April 2019

Volume 34 Number 4

[Machine Learning]

Closed-Loop Intelligence: A Design Pattern for Machine Learning

By Geoff Hulten | April 2019

There are many great articles on using machine learning to build models and deploy them. These articles are similar to ones that teach programming techniques—they give valuable core skills in great detail. But to go beyond building toy examples you need another set of skills. In traditional systems these skills are called things like software engineering, software architecture or design patterns—approaches to organizing large software systems and the teams of people building them to achieve your desired impact.

This article introduces some of the things you’ll need to think about when adding machine learning to your traditional software engineering process, including:

Connecting machine learning to users: What it means to close the loop between users and machine learning.

Picking the right objective: Knowing what part of your system to address with machine learning, and how to evolve this over time.

Implementing with machine learning: The systems you’ll need to build to support a long-lived machine learning-based solution that you wouldn’t need to build for a traditional system.

Operating machine learning systems: What to expect when running a machine learning-based system over time.

Of course, the first question is determining when you need to use machine learning. One key factor in the decision is how often you think you’ll need to update an application before you have it right. If the number is small—for example, five or 10 times—then machine learning is probably not right. But if that number is large—say, every hour for as long as the system exists—then you might need machine learning.

There are four situations that clearly require a number of updates to get right:

  • Big Problems: Some problems are big. They have so many variables and conditions that need to be addressed that they can’t be completed in a single shot.
  • Open-Ended Problems: Many problems lack a single, fixed solution, and require services that live and grow over long periods of time.
  • Time-Changing Problems: If your domain changes in ways that are unpredictable, drastic or frequent, machine learning might be worth considering.
  • Intrinsically Hard Problems: Tough problems like speech recognition and weather simulation and prediction can benefit from machine learning, but often only after years of effort spent gathering training data, understanding the problems and developing intelligence.

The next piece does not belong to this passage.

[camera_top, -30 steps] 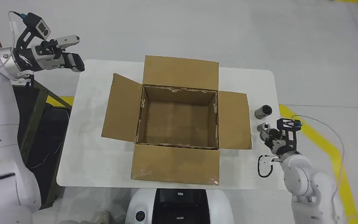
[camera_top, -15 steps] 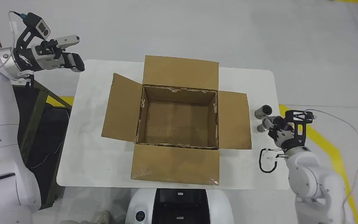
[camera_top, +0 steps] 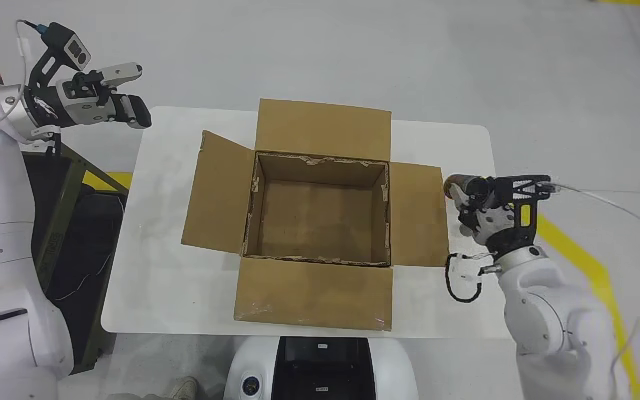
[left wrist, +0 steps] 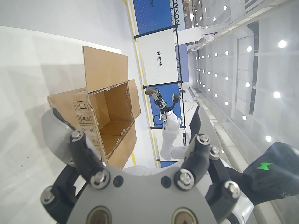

If your problem has one of these properties, machine learning might be right. If not, you might be better off starting with a more traditional approach. If you can achieve your goal with a traditional approach, it will often be cheaper and simpler.

Connecting Machine Learning to Users

Closing the loop is about creating a virtuous cycle between the intelligence of a system and the usage of the system. As the intelligence gets better, users get more benefit from the system (and presumably use it more) and as more users use the system, they generate more data to make the intelligence better.

Consider a search engine. A user types a query and gets some answers. If she finds one useful, she clicks it and is happy. But the search engine is getting value from this interaction, too. When users click answers, the search engine gets to see which pages get clicked in response to which queries, and can use this information to adapt and improve. The more users who use the system, the more opportunities there are to improve.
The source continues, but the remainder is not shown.